### Try it
For this exercise, repeat the listing below from its first line through the line containing "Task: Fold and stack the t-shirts", exactly as written.

### Source data
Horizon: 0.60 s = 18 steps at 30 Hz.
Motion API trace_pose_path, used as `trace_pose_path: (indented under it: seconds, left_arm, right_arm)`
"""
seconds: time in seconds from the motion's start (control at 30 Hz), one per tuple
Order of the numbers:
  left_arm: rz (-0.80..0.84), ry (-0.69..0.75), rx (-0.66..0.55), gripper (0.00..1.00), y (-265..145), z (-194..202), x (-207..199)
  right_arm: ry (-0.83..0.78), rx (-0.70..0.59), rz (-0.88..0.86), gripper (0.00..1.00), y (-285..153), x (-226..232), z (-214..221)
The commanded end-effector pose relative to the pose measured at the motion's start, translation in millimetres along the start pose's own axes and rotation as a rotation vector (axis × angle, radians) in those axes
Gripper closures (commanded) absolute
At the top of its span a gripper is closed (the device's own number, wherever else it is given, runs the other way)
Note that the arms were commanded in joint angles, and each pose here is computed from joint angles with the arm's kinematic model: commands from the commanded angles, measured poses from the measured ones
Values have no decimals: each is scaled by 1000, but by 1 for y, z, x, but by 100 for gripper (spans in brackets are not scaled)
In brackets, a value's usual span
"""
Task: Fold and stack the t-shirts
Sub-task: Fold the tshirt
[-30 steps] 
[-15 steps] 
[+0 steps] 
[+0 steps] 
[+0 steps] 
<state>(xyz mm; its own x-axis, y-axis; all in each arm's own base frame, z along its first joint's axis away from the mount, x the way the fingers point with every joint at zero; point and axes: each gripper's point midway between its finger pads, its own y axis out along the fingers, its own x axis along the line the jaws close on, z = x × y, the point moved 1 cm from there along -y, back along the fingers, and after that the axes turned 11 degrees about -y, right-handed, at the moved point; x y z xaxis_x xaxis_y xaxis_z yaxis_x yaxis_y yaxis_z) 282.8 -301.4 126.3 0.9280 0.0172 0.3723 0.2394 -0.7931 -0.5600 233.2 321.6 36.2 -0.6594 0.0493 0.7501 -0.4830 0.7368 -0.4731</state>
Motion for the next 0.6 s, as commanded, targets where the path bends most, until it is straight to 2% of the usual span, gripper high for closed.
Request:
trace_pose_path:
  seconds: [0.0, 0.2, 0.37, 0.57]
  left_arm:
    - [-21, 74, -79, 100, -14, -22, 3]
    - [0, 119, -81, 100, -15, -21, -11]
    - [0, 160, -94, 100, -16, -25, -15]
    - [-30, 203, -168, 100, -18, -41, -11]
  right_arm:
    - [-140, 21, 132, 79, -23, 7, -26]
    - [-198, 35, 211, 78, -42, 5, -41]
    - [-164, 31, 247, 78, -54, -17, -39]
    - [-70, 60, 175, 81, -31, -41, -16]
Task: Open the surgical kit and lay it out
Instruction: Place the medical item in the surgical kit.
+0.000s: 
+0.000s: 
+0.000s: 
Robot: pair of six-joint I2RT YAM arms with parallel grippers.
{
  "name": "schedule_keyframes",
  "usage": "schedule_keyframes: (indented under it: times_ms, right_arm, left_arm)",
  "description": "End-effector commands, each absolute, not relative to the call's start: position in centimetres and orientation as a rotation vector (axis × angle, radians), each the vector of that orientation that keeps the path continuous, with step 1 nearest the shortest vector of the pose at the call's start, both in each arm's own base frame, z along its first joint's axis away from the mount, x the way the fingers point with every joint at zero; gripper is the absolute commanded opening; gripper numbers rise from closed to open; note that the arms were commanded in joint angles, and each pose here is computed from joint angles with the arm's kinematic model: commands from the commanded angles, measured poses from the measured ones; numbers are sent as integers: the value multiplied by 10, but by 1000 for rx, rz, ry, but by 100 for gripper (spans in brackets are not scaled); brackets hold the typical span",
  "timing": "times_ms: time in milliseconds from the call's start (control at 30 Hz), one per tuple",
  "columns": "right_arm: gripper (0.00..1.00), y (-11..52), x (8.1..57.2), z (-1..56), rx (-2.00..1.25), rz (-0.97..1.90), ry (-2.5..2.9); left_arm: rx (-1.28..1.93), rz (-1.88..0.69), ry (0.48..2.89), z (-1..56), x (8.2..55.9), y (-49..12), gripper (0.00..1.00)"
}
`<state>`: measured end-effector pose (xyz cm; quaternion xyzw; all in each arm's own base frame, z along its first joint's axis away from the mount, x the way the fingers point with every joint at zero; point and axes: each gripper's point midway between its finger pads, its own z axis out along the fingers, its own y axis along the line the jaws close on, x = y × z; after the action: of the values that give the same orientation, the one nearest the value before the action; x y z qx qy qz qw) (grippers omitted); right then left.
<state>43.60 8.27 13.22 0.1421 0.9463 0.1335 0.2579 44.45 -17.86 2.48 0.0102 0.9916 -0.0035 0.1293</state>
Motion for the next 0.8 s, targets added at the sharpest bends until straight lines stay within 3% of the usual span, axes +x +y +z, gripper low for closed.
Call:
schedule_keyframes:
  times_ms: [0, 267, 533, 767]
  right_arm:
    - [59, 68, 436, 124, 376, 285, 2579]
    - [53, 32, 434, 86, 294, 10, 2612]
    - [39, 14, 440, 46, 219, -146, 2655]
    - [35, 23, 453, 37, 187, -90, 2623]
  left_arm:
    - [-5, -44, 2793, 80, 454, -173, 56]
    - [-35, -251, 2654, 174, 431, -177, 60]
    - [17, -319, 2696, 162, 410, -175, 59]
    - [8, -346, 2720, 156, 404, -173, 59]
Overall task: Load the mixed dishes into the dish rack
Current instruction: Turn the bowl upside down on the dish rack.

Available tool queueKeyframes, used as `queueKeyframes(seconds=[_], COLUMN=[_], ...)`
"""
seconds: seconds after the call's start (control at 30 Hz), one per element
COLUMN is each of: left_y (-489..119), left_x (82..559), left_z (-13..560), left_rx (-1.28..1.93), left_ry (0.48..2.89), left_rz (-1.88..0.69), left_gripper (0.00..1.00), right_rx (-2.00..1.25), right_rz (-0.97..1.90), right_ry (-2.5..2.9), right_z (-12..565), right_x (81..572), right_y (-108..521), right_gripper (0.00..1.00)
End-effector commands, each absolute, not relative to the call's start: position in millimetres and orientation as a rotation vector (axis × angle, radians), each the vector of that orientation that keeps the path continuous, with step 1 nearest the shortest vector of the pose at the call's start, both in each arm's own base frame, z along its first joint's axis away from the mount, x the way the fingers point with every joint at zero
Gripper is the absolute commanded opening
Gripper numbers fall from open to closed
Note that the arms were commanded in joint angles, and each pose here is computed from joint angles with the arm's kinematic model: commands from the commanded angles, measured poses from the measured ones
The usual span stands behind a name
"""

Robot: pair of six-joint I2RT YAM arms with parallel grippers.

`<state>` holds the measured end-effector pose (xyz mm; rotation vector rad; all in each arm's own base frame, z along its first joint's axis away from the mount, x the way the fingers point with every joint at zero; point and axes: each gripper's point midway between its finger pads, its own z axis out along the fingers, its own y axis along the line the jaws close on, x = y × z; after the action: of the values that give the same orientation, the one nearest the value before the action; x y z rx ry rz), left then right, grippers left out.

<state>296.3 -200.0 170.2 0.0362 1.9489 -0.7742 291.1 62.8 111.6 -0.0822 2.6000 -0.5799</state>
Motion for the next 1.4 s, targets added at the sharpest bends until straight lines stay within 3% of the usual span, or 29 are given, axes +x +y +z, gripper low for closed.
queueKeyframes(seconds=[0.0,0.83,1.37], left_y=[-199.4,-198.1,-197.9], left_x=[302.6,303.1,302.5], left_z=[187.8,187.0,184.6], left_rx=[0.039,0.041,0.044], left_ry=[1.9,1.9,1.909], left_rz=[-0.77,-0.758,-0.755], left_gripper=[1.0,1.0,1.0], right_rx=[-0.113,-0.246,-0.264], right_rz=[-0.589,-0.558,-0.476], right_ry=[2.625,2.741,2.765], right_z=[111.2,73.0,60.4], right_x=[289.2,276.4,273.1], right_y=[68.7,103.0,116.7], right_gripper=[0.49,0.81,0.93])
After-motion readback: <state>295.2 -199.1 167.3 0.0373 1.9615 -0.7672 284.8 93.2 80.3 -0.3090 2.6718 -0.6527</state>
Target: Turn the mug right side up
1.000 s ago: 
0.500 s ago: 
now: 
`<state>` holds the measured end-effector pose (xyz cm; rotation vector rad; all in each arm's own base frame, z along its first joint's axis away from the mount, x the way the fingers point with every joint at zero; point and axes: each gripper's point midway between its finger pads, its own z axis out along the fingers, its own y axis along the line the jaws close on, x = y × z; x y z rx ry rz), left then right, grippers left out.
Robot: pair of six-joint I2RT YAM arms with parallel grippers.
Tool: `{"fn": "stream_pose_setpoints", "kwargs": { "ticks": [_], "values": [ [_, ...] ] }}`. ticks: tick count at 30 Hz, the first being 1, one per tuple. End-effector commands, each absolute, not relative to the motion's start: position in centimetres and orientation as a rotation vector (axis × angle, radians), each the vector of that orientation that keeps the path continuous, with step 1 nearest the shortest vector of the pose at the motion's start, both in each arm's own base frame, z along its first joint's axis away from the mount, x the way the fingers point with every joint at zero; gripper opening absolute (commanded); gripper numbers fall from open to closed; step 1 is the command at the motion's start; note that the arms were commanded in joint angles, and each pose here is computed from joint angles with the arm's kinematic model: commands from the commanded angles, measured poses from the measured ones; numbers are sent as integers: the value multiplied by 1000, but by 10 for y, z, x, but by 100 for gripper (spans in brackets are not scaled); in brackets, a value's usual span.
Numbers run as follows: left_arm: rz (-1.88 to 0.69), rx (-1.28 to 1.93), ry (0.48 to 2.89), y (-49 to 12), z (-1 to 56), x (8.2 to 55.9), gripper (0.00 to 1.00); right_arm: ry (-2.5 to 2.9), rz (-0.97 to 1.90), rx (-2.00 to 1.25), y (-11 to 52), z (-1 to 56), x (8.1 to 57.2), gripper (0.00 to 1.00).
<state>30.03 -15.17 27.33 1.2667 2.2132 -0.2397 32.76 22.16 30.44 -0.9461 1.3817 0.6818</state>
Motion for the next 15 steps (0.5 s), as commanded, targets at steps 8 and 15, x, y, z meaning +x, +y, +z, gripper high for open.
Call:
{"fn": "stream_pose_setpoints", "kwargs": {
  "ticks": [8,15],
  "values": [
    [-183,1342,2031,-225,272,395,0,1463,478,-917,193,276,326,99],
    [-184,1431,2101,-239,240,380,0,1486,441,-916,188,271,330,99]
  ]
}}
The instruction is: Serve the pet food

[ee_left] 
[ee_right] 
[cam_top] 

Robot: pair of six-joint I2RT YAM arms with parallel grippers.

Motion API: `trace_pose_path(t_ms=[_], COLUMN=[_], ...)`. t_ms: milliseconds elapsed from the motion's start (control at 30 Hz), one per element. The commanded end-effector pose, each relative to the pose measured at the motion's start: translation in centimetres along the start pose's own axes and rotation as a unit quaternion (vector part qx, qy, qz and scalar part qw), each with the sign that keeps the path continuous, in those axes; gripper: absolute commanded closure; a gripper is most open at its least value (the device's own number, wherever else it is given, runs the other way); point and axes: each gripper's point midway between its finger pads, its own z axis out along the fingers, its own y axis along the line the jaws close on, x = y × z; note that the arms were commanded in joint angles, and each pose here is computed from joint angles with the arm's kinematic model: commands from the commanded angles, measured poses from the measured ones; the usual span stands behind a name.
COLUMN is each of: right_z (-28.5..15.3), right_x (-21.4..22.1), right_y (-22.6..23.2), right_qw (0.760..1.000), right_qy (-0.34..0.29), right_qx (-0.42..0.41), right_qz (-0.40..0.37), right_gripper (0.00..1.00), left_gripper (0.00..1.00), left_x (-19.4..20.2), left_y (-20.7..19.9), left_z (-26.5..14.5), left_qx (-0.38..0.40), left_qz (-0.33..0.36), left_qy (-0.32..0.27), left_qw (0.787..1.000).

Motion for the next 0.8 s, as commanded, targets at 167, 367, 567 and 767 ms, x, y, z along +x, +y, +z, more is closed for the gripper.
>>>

### Answer section
Horizon: 0.60 s = 18 steps at 30 Hz.
Motion API trace_pose_path, used as `trace_pose_path: (indented under it: seconds, left_arm, right_arm)`
"""
seconds: time in seconds from the motion's start (control at 30 Hz), one per tuple
Order of the numbers:
  left_arm: rz (-0.80..0.84), ry (-0.69..0.75), rx (-0.66..0.55), gripper (0.00..1.00), y (-265..145), z (-194..202), x (-207..199)
  right_arm: ry (-0.83..0.78), rx (-0.70..0.59), rz (-0.88..0.86), gripper (0.00..1.00), y (-285..153), x (-226..232), z (-214..221)
The commanded end-effector pose relative to the pose measured at the motion's start, translation in millimetres along the start pose's own axes and rotation as a rotation vector (axis × angle, radians) in those axes
Gripper closures (commanded) absolute
At the top of its span a gripper is closed (the device's own number, wherever else it is given, runs the other way)
Note that the arms were commanded in joint angles, and each pose here is computed from joint angles with the arm's kinematic model: commands from the commanded angles, measured poses from the measured ones
Values have no decimals: each is scaled by 1000, but by 1 for y, z, x, but by 100 for gripper (spans in brackets are not scaled)
In brackets, a value's usual span
"""
Task: Fold and stack the t-shirts

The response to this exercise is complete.